*Prompt*
For the data below, please report each line where the word "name" is found.
--*--
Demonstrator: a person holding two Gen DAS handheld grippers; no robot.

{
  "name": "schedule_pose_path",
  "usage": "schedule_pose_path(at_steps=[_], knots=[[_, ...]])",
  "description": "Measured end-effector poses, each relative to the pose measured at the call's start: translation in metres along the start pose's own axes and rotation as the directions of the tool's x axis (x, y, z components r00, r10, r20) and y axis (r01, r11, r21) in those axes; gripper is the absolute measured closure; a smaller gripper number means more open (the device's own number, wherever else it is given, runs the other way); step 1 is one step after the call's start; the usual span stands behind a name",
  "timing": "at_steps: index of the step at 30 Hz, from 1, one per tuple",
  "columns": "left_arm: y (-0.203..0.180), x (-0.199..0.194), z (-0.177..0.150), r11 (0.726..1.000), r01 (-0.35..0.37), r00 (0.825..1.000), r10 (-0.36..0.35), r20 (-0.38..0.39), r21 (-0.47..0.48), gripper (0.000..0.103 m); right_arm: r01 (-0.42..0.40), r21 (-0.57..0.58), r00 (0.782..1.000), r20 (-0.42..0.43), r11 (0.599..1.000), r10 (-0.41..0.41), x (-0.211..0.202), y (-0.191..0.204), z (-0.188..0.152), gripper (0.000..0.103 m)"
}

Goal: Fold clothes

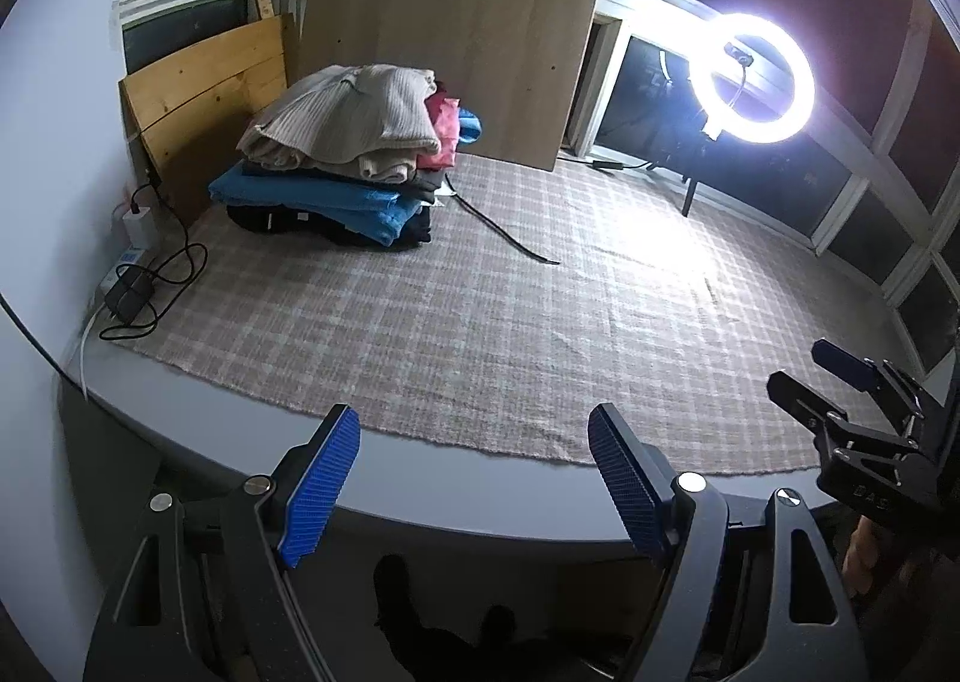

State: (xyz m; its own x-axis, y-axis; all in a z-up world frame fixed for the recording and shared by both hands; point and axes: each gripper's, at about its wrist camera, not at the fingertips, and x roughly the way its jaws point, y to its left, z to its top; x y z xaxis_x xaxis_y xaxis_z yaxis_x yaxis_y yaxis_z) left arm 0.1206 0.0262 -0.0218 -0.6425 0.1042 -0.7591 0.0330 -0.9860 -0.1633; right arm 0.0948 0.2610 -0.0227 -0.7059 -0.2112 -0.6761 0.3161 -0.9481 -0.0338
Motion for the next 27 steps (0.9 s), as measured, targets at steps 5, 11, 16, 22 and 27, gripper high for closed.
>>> schedule_pose_path(at_steps=[5,11,16,22,27], knots=[[-0.003,-0.002,0.003,1.0,-0.005,1.0,0.005,0.008,0.01,0.026,-0.002,-0.003,1.0,-0.001,1.0,0.002,0.003,0.004,0.002,0.03],[-0.002,-0.001,0.007,1.0,-0.007,1.0,0.006,0.016,0.011,0.026,0.003,-0.011,1.0,-0.004,1.0,-0.003,0.008,0.005,0.006,0.029],[-0.004,-0.001,0.009,0.999,-0.025,0.999,0.024,0.033,0.031,0.026,0.006,-0.003,1.0,-0.012,1.0,-0.006,0.013,0.004,0.007,0.029],[-0.005,0.005,0.012,0.999,-0.03,0.999,0.029,0.017,0.021,0.026,0.005,-0.004,1.0,-0.02,1.0,-0.005,0.019,0.0,0.008,0.029],[-0.006,-0.001,0.013,1.0,-0.007,0.998,0.005,0.057,0.023,0.026,0.008,-0.006,1.0,-0.023,1.0,-0.008,0.022,0.001,0.009,0.029]])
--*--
*Task result*
  "name": "schedule_pose_path",
  "description": "Measured end-effector poses, each relative to the pose measured at the call's start: translation in metres along the start pose's own axes and rotation as the directions of the tool's x axis (x, y, z components r00, r10, r20) and y axis (r01, r11, r21) in those axes; gripper is the absolute measured closure; a smaller gripper number means more open (the device's own number, wherever else it is given, runs the other way); step 1 is one step after the call's start; the usual span stands behind a name",

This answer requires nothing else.